About this task: Search the data for the string "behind", and report each line where it is found.

Dataset records:
────
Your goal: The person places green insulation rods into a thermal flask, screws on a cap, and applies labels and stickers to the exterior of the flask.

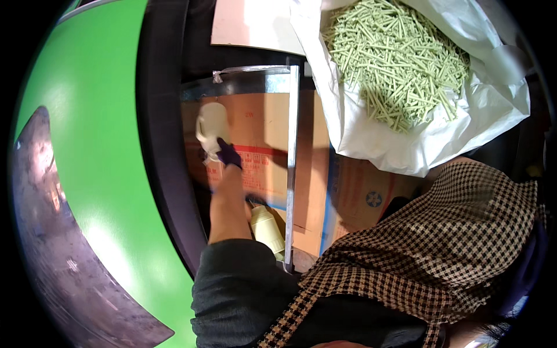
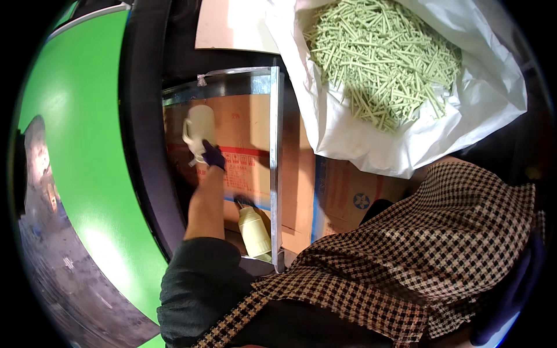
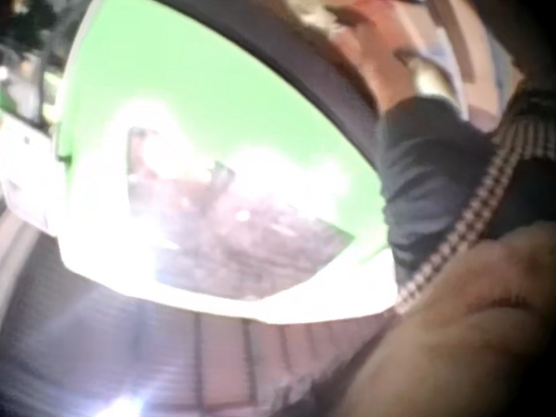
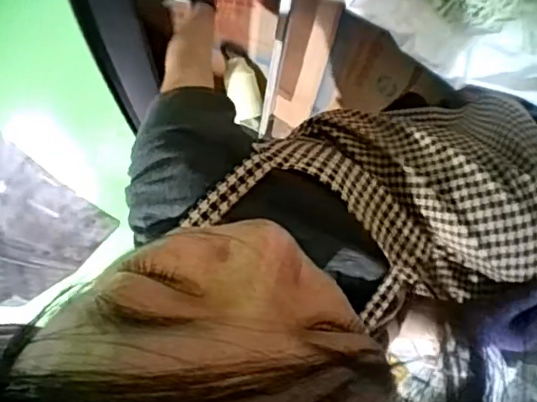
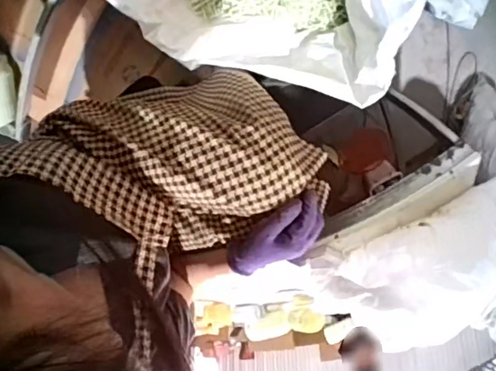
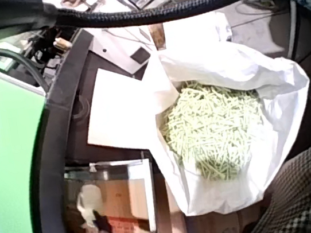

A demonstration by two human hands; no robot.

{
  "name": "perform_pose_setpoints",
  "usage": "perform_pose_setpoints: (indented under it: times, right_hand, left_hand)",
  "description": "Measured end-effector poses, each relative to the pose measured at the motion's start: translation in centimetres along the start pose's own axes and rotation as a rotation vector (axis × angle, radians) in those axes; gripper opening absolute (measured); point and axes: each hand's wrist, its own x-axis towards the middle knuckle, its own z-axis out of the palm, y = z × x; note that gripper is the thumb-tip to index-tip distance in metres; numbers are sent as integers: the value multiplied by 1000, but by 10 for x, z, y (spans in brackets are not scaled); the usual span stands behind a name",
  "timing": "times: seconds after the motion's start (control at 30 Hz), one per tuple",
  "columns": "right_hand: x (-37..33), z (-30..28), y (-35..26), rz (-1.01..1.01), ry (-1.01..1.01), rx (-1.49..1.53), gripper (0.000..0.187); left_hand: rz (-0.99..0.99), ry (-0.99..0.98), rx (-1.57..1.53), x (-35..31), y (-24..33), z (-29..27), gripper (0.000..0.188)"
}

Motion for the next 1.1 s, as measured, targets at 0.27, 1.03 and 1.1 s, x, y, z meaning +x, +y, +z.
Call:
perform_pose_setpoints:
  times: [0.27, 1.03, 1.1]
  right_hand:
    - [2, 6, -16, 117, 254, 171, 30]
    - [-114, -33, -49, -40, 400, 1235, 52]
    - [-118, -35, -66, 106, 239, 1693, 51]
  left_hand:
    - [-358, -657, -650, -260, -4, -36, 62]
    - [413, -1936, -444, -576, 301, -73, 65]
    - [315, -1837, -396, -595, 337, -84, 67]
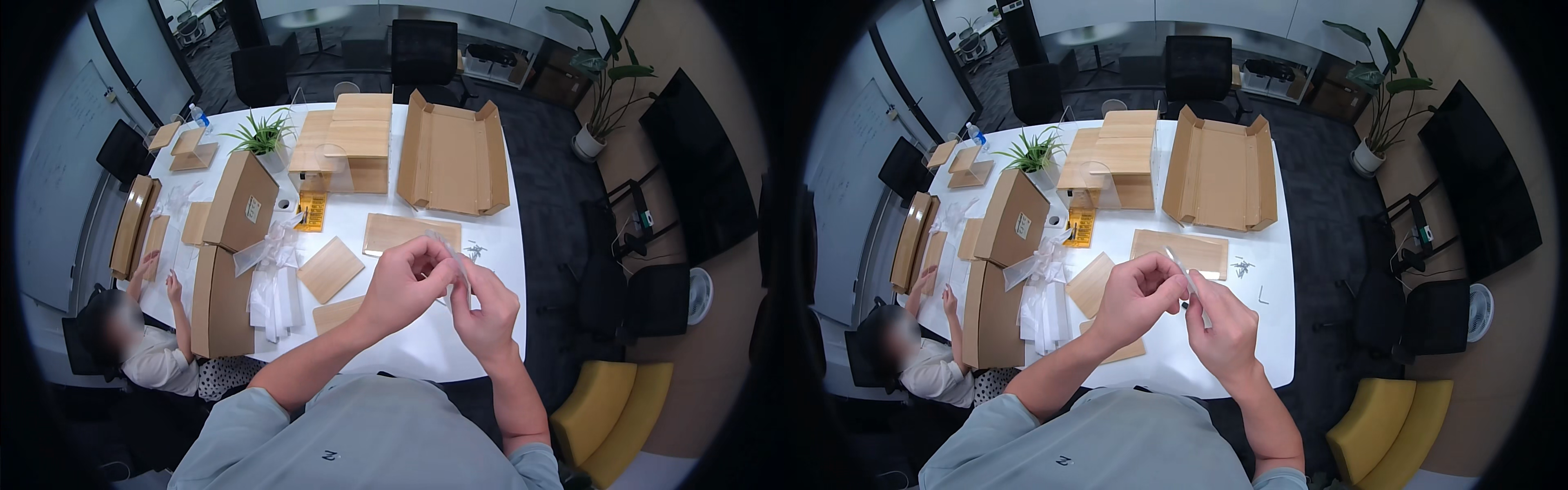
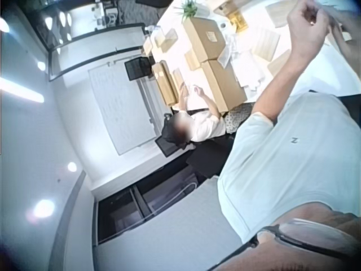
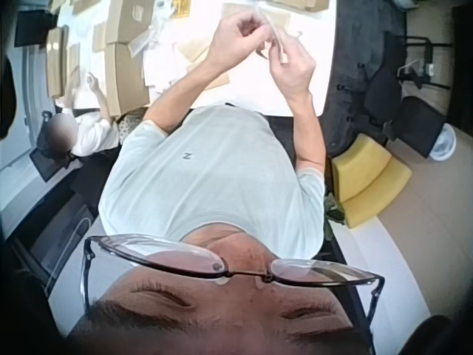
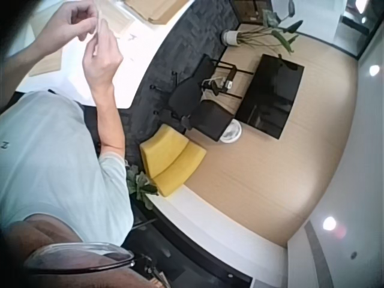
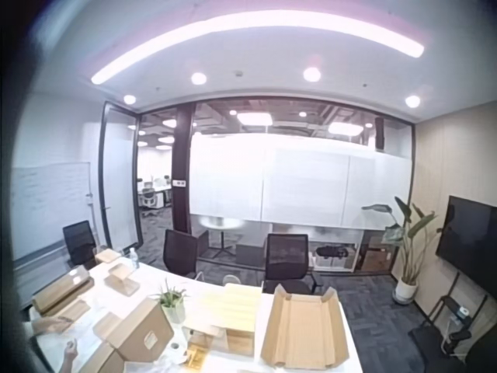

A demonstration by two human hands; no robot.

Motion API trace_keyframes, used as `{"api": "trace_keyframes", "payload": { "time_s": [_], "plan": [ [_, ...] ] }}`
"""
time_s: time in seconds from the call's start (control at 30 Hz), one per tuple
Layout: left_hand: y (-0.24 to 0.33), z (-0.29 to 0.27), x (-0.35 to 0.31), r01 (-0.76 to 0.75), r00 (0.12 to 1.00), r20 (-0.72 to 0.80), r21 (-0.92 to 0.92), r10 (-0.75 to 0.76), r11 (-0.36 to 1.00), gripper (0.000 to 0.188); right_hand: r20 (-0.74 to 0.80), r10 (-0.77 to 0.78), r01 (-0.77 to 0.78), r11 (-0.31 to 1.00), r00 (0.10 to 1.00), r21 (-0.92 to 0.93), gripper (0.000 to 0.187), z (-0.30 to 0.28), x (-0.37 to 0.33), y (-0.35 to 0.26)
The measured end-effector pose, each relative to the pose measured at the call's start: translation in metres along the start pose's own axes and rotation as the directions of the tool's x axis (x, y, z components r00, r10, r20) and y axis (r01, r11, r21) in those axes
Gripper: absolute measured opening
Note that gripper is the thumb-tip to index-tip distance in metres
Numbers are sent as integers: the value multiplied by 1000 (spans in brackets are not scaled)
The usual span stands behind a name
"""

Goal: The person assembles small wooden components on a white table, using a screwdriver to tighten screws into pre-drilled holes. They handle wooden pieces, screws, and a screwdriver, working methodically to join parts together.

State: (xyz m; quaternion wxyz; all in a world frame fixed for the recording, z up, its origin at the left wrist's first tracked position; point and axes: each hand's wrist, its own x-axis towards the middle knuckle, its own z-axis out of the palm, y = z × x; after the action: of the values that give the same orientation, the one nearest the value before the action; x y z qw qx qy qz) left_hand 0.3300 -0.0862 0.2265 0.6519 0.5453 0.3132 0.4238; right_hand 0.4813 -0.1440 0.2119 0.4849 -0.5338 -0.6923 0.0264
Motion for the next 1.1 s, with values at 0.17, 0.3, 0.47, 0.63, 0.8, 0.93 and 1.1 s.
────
Response:
  "description": "Measured end-effector poses, each relative to the pose measured at the motion's start: translation in centimetres along the start pose's own axes and rotation as a rotation vector (axis × angle, radians) in those axes; gripper opening absolute (measured); point and axes: each hand's wrist, its own x-axis towards the middle knuckle, its own z-axis out of the palm, y = z × x; note that gripper is the thumb-tip to index-tip distance in metres; numbers are sent as integers: the value multiplied by 1000, but by 10 for x, z, y (spans in brackets are not scaled); the usual span stands behind a name",
The usual span stands behind a name

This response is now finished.